Zie Code delen met push voor meer informatie over het pushen van uw wijzigingen.

Een pull-aanvraag maken en voltooien

Als u in Azure-opslagplaatsen de wijzigingen die u naar uw fork hebt gepusht, wilt samenvoegen in de oorspronkelijke opslagplaats, kunt u het volgende doen:

  1. Maak een pull-aanvraag om uw wijzigingen te controleren en te goedkeuren. Wanneer u een pull-aanvraag opent, stelt u de PR-bronvertakking in op de functie- of bugfixvertakking in uw fork. De pull-doelvertakking is doorgaans de main vertakking van de opslagplaats die u hebt gesplitst.
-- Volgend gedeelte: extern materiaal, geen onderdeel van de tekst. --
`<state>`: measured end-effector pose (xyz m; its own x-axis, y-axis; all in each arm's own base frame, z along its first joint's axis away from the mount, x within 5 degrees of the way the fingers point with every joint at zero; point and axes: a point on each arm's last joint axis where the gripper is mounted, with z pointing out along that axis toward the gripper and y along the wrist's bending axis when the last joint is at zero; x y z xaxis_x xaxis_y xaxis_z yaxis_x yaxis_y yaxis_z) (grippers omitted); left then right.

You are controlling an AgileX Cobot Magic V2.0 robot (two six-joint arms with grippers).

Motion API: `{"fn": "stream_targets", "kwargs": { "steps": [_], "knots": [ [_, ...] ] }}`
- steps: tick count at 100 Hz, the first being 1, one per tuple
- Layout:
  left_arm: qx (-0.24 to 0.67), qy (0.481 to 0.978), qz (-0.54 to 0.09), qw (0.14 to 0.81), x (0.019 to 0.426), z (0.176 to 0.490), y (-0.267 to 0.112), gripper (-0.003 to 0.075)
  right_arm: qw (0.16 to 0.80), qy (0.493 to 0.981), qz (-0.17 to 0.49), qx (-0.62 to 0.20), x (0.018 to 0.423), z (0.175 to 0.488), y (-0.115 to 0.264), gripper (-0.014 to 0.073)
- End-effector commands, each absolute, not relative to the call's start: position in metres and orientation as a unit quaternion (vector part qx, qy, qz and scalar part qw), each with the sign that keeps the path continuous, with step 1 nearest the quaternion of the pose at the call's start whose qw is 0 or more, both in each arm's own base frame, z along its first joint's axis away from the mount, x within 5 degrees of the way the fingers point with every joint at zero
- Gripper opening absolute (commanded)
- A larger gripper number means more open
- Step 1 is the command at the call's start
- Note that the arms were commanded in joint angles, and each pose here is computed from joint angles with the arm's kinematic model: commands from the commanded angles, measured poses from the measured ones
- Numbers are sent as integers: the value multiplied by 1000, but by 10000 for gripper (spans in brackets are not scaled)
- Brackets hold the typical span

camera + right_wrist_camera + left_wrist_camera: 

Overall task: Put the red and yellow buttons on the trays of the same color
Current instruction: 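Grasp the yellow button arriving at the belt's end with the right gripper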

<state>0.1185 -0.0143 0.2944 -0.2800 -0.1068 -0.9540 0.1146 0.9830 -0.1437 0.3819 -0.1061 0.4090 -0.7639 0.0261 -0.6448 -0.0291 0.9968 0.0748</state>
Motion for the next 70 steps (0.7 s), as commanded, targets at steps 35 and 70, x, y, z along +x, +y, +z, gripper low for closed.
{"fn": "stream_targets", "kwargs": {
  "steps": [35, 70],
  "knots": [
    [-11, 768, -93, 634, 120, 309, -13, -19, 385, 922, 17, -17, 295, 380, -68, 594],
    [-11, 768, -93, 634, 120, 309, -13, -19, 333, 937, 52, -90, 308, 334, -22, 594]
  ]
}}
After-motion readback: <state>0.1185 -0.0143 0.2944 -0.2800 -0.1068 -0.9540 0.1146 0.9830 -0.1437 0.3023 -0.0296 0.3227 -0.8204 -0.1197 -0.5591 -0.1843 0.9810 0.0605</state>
Deze opslagplaats wordt de upstream-opslagplaats genoemd en heeft de alias upstream.

    In de volgende schermopname ziet u de bronopslagplaats en vertakking en de doelopslagplaats en vertakking van een pull-aanvraag die is gemaakt in Azure-opslagplaatsen.
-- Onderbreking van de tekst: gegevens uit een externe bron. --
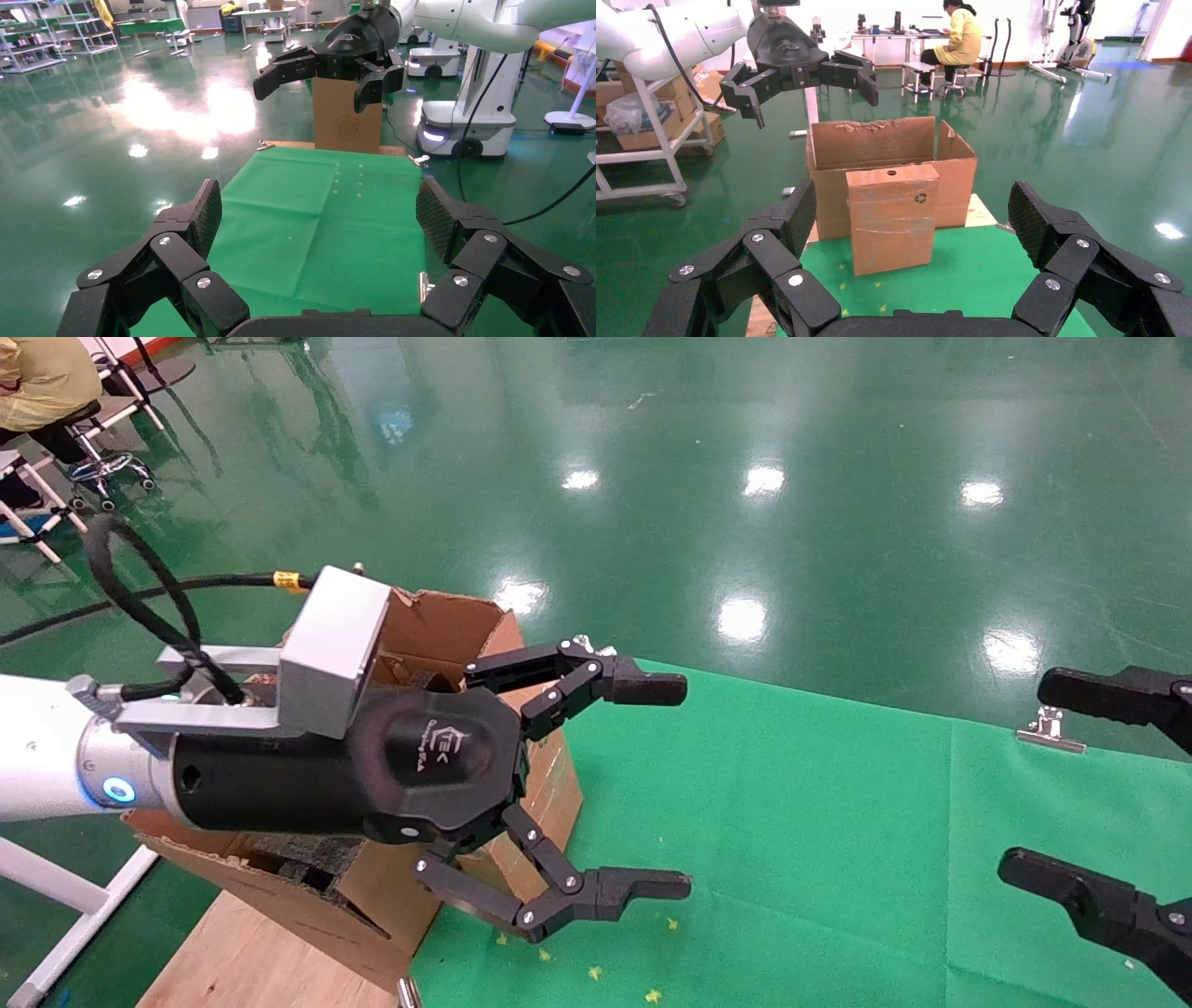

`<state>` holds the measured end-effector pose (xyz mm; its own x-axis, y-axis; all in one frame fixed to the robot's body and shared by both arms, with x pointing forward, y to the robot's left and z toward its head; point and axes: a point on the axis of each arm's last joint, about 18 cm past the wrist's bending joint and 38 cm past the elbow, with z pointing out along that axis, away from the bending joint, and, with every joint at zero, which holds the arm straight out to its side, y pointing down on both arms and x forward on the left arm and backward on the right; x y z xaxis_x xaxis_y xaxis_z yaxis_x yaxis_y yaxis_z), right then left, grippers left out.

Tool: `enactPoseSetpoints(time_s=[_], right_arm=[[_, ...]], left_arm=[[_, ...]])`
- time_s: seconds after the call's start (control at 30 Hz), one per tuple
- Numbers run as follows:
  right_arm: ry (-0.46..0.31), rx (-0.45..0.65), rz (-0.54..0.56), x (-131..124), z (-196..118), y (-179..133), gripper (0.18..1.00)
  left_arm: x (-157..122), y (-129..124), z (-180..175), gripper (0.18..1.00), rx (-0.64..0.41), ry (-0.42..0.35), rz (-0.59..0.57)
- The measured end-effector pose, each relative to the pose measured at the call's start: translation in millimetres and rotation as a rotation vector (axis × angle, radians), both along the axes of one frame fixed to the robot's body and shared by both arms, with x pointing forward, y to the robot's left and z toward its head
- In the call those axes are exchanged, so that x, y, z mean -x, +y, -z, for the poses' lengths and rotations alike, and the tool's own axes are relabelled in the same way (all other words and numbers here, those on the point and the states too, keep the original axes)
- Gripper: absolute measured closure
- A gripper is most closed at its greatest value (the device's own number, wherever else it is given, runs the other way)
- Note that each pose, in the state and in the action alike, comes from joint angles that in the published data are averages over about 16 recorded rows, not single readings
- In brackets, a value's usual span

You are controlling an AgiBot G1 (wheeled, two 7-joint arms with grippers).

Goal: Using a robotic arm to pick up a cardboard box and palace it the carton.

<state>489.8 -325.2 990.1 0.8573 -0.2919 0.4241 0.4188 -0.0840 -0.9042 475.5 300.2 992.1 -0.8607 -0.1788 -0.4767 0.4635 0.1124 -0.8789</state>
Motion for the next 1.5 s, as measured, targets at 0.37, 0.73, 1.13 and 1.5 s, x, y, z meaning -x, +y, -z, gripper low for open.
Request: enactPoseSetpoints(time_s=[0.37, 0.73, 1.13, 1.5], right_arm=[[0.000, 0.000, 0.000, 0, 0, 0, 0.178], [0.000, 0.000, 0.000, 0, 0, 0, 0.181], [0.000, 0.000, 0.000, 0, 0, 0, 0.235], [0.000, 0.000, 0.000, 0, 0, 0, 0.412]], left_arm=[[0, 0, 0, 0.183, 0.000, 0.000, 0.000], [0, 0, 0, 0.183, 0.000, 0.000, -0.001], [-10, 10, 0, 0.183, -0.078, 0.047, -0.108], [-35, 38, 0, 0.183, -0.183, 0.236, -0.398]])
    Schermopname van de opties voor de pull-bron- en doelvertakking in Azure-opslagplaatsen.

    Zie Een pull-aanvraag maken voor meer informatie over het maken van een pull-aanvraag met behulp van uw browser, Visual Studio of de Azure DevOps CLI.

    Belangrijk

    Iedereen met de machtiging Lezen in de upstream-opslagplaats kan er een pull-aanvraag voor openen. Als de upstream-opslagplaats een pull-build-pijplijn heeft die is geconfigureerd voor uitvoering bij het maken van pull-aanvraag, wordt een build uitgevoerd op de wijzigingen die door uw pull-aanvraag zijn geïntroduceerd.

  2. Om uw pull-aanvraag te voltooien, moeten alle vereiste revisoren de pull-aanvragen goedkeuren en moet aan alle beleidsregels voor de doelbranch worden voldaan. Bij goedkeuring en voltooiing van pull-aanvraag worden de wijzigingen in de pull-bronbranch samengevoegd in de doelbranch van de pull-aanvraag.
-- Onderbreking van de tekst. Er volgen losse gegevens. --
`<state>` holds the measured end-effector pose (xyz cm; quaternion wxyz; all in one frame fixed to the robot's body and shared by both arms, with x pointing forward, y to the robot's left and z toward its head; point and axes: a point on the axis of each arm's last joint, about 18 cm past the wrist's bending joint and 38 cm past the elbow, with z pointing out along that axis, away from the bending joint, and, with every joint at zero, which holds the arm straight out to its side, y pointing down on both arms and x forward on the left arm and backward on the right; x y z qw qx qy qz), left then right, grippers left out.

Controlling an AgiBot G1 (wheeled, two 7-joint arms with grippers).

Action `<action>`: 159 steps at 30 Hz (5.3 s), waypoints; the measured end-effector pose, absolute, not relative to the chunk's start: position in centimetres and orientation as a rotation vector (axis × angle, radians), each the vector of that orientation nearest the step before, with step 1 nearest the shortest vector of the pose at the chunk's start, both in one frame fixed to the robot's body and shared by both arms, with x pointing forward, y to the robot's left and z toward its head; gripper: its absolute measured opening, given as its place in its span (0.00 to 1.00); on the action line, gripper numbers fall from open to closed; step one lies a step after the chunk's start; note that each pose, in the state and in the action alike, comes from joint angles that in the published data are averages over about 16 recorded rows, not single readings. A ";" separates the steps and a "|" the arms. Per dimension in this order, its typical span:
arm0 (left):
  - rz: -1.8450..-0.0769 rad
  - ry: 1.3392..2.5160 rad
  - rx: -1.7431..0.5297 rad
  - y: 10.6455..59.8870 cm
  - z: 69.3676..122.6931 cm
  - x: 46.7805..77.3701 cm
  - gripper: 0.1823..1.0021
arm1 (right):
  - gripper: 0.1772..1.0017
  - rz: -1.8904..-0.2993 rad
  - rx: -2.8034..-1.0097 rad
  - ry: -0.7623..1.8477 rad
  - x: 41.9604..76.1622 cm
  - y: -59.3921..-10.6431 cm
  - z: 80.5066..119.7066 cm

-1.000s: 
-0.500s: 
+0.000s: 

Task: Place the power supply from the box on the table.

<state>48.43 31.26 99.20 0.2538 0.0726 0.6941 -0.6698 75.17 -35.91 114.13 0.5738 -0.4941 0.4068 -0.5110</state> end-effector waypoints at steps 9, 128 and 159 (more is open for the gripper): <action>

Zie Een pull-aanvraag maken en een pull-aanvraag samenvoegen voor meer informatie over het maken en voltooien van een GitHub-pull-aanvraag.

Uw fork synchroniseren

Nadat een pull-aanvraag de wijzigingen van uw fork heeft samengevoegd in de doelvertakking van de upstream-opslagplaats, kunt u de doelvertakking van de upstream-opslagplaats ophalen om uw bijbehorende lokale vertakking bij te werken met zowel uw wijzigingen als eventuele wijzigingen die door andere inzenders zijn aangebracht. Vervolgens kunt u het volgende doen:

  • Maak een nieuwe functie of foutoplossingsvertakking vanuit de bijgewerkte lokale vertakking.

  • Werk uw fork bij door te pushen van de bijgewerkte lokale vertakking naar origin.

Normaal gesproken is mainde doelvertakking van de upstream-opslagplaats. Als u uw lokale main vertakking niet rechtstreeks bewerkt (u werkt in functievertakkingen), wordt uw lokale main vertakking upstream/main bijgewerkt zonder samenvoegingsconflicten.